▶ _Activity_:
Determine the number of lines in the data that include the word "meet", and write only that number.

= = = =

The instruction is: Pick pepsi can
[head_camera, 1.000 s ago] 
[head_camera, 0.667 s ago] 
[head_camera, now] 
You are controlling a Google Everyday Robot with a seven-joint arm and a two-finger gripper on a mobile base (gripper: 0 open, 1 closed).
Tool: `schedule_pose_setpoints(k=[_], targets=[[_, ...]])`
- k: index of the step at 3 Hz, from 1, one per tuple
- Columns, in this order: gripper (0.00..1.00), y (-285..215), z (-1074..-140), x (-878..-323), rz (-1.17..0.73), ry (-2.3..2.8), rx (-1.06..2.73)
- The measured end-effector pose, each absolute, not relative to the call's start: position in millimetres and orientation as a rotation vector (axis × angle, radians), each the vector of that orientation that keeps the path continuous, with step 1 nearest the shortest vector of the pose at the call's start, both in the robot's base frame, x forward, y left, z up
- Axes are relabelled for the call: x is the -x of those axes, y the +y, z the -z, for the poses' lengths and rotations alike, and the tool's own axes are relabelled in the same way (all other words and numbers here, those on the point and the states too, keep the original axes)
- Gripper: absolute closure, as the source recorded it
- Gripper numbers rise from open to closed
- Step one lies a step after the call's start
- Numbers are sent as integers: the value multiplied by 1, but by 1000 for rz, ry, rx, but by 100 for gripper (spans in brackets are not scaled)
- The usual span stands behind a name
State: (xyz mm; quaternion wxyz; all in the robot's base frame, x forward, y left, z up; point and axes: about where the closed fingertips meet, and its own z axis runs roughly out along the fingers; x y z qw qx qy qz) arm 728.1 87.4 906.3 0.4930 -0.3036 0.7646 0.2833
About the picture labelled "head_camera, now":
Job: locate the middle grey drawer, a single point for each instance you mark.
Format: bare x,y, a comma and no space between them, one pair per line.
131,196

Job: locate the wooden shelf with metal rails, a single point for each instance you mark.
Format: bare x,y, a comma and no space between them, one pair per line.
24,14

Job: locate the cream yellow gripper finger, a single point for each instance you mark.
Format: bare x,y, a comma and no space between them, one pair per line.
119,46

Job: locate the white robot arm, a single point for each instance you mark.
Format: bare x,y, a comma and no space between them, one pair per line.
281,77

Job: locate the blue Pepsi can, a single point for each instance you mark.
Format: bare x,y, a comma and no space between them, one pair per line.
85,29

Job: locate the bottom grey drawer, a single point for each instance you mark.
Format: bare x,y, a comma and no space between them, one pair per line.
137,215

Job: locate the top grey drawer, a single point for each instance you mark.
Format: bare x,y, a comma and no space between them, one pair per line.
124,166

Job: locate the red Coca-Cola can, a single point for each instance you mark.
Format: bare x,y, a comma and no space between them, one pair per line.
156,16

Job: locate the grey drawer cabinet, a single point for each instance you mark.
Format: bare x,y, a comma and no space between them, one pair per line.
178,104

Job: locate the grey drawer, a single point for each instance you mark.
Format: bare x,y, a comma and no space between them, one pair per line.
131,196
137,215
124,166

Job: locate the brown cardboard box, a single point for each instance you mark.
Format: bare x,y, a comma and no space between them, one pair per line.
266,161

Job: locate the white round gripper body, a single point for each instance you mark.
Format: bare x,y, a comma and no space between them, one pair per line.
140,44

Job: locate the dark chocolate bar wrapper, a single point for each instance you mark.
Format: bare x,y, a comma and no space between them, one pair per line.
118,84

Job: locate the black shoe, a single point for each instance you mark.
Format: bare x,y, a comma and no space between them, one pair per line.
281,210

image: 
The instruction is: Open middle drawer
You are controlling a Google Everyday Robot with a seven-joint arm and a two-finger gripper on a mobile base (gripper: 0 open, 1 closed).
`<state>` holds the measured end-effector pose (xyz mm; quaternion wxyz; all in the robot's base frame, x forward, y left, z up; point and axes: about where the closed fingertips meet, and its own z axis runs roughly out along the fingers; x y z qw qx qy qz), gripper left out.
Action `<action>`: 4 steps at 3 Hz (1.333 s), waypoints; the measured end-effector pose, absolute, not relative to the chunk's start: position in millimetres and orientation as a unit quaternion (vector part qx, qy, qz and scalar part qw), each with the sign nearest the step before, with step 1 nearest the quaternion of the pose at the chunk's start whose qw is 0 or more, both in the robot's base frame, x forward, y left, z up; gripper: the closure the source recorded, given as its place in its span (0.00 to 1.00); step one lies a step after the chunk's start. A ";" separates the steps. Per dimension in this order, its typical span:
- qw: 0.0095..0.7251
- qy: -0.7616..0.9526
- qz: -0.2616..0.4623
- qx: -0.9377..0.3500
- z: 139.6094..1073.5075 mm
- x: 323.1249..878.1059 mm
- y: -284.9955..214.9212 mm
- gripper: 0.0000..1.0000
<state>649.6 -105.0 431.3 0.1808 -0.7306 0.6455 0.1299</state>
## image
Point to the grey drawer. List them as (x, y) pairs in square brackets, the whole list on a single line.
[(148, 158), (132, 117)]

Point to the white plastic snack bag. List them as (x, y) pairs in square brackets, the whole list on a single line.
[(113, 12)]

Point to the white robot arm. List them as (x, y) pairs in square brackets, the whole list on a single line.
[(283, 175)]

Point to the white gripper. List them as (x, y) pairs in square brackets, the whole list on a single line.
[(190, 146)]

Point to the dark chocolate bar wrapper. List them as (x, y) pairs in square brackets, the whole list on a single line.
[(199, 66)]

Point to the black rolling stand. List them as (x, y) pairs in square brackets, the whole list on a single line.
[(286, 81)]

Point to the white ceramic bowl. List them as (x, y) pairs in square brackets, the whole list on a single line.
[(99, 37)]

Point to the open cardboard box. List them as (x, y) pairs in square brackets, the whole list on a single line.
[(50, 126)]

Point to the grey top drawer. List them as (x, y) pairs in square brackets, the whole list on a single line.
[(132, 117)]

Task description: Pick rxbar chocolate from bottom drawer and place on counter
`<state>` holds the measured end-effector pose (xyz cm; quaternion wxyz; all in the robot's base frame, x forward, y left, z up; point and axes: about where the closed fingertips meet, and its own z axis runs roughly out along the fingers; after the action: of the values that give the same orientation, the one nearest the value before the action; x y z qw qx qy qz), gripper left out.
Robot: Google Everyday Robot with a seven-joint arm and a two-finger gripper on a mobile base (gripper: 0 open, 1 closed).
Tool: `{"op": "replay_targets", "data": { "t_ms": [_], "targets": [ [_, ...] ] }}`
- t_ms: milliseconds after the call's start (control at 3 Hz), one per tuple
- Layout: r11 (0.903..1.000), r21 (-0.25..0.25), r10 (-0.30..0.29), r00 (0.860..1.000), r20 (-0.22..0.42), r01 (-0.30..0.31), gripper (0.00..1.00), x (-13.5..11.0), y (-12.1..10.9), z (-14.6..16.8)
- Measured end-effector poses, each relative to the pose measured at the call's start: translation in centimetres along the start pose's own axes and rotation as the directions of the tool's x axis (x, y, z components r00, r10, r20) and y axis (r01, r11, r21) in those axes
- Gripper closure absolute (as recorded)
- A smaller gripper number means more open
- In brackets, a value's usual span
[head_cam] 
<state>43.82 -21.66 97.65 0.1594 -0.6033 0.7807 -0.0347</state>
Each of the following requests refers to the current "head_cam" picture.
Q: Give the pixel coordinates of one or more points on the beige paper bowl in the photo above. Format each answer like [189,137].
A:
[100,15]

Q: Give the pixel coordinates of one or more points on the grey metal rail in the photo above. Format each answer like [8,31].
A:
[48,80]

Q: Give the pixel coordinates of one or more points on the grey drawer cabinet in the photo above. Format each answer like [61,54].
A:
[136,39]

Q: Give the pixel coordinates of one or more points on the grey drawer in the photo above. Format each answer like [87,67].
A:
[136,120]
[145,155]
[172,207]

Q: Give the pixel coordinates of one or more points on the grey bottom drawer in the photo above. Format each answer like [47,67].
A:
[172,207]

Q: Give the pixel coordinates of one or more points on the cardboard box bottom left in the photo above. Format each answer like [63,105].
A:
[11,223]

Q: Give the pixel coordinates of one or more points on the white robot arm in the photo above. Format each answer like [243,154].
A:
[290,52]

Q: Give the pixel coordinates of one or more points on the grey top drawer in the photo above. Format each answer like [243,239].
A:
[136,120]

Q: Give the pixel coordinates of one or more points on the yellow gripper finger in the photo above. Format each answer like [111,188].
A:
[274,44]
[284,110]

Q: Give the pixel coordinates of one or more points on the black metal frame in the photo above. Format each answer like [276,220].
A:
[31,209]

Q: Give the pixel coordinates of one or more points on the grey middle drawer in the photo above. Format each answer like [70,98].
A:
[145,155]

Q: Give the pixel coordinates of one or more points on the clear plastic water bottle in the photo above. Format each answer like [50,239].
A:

= = = =

▶ _Written solution_:
3